One looked at the oh-so-peaceful pine stands, the smouldering cars, the new forensic policemen with their equally new black ponchos, the leathered-jacketed cop sweeping what might have been a detonator into a bag, and at once asked the obvious question: Tueni had returned from his self-exile in Paris only a few hours earlier, he had taken a narrow mountain road to avoid the morning traffic after leaving home, a "secure" road, of course, and yet someone knew he was on that road, had been primed - perhaps weeks ago - to prepare this crime, and must have had the bomb and his victim with line of sight - from the tall white building to the east, perhaps - who could detonate the car bomb at the moment Tueni's armoured limousine passed. Just five feet separated Tueni from the bomb. Smithereens.
Mehlis' report should have ended these assassinations, dampened the spirit of Lebanon's Murder Inc - or Syria's Murder Inc - and sent the assassins to their lairs. But they are still fully operational. We realised this when Samir Kassir, a prominent anti-Syrian-regime journalist, was murdered shortly after Hariri. Then we had the old former head of the Lebanese communist party, George Hawi, the attempt on the life of May Chidiac, another leading anti-Baathist reporter.
But then came the "suicide" of Brigadier General Ghazi Kenaan, the Syrian interior minister - did he know too much? Was he about to tell all to Mehlis' boys? - and the murder prestige quotient rose again. If Kenaan, why not Walid Jumblatt, the Druze leader, who only on Sunday learned of a planned bomb attack against him on a road in the Chouf mountains? Or Samir Geagea, the former Christian Maronite militia leader? Or General Michel Aoun, who led a futile "independence" war against Syria 15 years ago? Or? Who?

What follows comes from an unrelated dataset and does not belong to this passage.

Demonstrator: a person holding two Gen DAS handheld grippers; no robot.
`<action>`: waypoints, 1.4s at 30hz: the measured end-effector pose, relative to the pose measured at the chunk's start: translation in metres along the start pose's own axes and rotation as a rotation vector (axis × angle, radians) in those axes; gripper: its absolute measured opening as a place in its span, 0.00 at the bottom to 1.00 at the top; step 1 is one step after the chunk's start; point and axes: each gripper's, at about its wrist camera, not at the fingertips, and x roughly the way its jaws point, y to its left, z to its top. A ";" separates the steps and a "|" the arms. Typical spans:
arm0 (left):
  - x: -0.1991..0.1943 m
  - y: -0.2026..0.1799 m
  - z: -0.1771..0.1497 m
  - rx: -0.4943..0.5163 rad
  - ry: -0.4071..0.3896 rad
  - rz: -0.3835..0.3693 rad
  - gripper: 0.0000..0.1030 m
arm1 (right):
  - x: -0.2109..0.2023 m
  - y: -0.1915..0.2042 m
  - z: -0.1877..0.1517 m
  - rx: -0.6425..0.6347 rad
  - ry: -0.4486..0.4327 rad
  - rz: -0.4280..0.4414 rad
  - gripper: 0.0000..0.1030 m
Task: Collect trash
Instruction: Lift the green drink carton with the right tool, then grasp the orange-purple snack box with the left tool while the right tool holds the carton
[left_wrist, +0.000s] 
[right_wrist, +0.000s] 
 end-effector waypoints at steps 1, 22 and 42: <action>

The car bomb yesterday contained around 40 kilograms of explosives and tossed Tueni's car into the ravine, killing at least seven men. There was an anonymous phone caller who claimed to represent "the Strugglers for Unity and Freedom in Damascus" who announced that "he who contemplates attacking those who have sacrificed everything for the sake of Arabism and Lebanon will face the same fate".
But anyone can make a phone call. Like anyone can be murdered in Lebanon.
"He was an arrogant man but this was not the way," one of Hariri's supporters said within an hour of Tueni's death. Arrogant but brave - or should it be, in Lebanon these days, brave but arrogant? Tueni sounded unhinged when he supported Aoun in 1990. But as editor of An Nahar - he was Kassir's boss - he was an intellectual. As Ghassan Tueni's son, he was the beloved son of a press empire.
It is now Syrian practice to announce that those who commit such crimes are the enemies of Lebanon. Yesterday afternoon, the Syrian information minister, Mehdi Daklallah, denied his government's involvement, saying that "those who are behind this are the enemies of Lebanon".